Task requirements: Having found the line containing "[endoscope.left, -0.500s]" in the records below, copy that line and each later one exactly, dropping pictures.

---+---

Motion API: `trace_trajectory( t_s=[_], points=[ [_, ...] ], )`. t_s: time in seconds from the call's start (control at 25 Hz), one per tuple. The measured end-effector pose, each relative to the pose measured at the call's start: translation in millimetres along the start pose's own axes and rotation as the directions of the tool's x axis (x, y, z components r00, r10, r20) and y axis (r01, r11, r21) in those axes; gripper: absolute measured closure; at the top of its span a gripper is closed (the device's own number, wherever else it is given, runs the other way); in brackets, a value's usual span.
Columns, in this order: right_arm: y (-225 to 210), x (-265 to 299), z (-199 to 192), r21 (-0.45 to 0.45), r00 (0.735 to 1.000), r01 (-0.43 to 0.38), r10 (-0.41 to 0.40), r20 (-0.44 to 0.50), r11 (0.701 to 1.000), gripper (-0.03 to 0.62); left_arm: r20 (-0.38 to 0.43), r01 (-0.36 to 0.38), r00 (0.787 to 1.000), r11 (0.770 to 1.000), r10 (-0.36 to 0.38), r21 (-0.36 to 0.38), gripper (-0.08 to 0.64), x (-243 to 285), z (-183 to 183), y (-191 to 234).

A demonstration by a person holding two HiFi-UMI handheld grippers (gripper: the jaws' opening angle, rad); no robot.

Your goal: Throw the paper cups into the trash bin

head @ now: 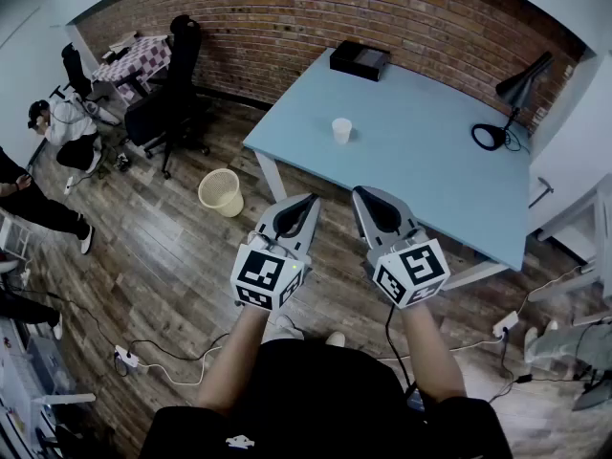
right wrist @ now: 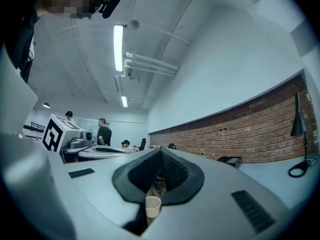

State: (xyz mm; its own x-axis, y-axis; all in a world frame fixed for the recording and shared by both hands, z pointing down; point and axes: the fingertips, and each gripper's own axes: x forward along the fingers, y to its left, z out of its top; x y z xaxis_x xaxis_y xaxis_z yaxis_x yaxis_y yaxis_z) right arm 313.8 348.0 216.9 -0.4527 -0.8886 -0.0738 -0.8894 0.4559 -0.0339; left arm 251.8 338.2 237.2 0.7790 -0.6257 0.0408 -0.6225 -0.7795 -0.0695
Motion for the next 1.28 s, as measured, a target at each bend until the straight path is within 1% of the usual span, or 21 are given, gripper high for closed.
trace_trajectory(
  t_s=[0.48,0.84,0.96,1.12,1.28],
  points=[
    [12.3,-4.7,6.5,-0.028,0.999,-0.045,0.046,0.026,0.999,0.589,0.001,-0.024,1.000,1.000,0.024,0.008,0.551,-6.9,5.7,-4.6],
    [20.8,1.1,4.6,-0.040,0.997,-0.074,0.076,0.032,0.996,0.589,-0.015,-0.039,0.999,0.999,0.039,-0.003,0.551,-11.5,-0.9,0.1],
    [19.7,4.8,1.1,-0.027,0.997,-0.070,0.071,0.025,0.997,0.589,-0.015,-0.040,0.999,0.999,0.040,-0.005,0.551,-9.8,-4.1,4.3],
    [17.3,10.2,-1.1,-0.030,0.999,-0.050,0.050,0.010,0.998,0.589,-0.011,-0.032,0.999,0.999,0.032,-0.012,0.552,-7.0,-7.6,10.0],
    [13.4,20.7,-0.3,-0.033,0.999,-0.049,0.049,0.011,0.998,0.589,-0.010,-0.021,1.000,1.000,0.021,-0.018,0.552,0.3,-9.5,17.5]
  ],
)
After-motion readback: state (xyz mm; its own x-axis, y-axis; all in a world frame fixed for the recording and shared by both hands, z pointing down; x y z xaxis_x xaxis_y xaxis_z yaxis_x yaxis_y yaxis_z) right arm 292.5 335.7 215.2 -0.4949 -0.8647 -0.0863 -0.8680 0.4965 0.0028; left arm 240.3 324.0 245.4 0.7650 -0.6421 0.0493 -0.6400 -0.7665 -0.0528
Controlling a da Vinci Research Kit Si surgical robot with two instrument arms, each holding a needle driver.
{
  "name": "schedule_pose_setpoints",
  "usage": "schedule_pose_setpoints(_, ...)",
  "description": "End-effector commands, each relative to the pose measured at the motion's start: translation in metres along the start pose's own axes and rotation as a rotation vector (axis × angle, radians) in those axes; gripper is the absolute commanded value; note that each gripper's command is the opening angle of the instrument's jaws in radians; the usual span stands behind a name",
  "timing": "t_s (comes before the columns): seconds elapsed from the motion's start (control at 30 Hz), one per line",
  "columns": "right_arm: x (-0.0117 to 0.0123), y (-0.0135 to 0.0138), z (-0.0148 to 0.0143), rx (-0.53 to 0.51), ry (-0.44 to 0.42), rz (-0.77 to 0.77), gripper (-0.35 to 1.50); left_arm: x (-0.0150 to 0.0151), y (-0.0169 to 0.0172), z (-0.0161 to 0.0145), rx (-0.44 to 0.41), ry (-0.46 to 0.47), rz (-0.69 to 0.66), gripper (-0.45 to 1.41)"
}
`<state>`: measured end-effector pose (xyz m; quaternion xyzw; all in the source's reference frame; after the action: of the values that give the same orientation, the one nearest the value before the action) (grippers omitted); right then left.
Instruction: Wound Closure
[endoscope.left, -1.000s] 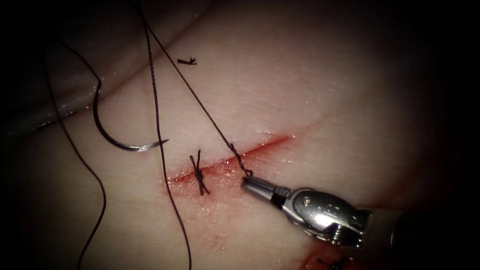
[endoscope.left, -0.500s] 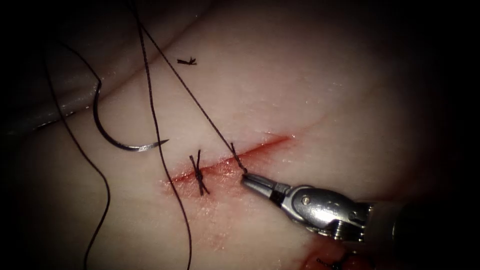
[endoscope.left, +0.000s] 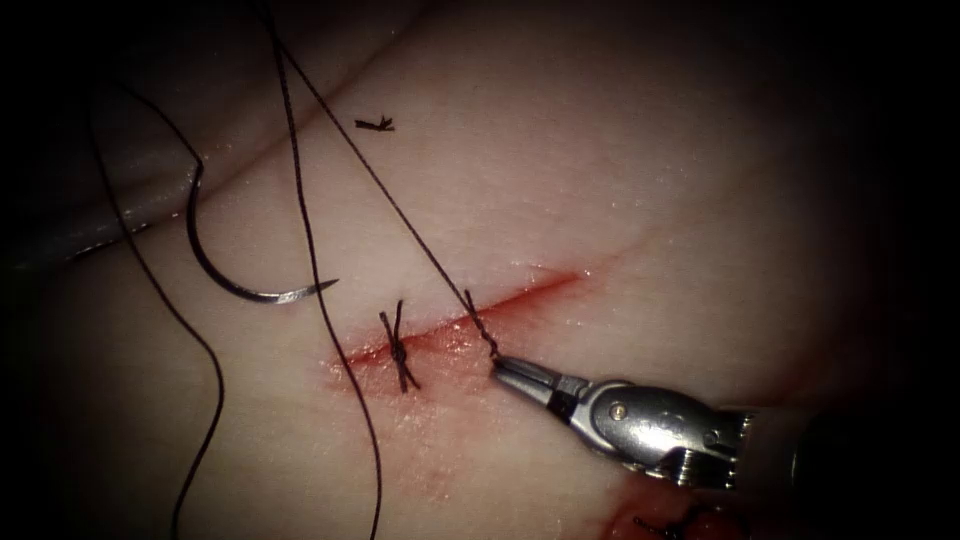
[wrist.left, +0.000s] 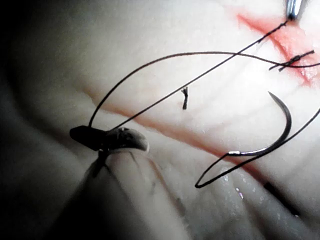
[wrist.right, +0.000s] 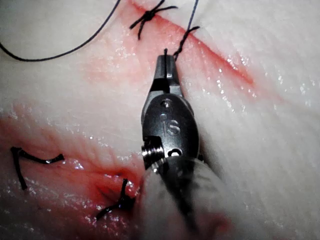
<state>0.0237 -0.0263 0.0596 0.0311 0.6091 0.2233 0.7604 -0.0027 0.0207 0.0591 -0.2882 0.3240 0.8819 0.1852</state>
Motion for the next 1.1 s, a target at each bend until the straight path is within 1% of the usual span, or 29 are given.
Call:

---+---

Result below:
[endoscope.left, -0.500s] 
[endoscope.left, +0.000s] 
[wrist.left, +0.000s] 
[wrist.right, +0.000s] 
<state>0.0237 -0.0263 0.0596 0.0311 0.6091 0.2233 0.7604 -0.0027 0.0207 0.0591 -0.2882 0.3240 0.8819 0.1852</state>
Motion for the next 1.1 s, a target at each bend until the straight path is within 1% of the usual span, or 29 are given.
Call:

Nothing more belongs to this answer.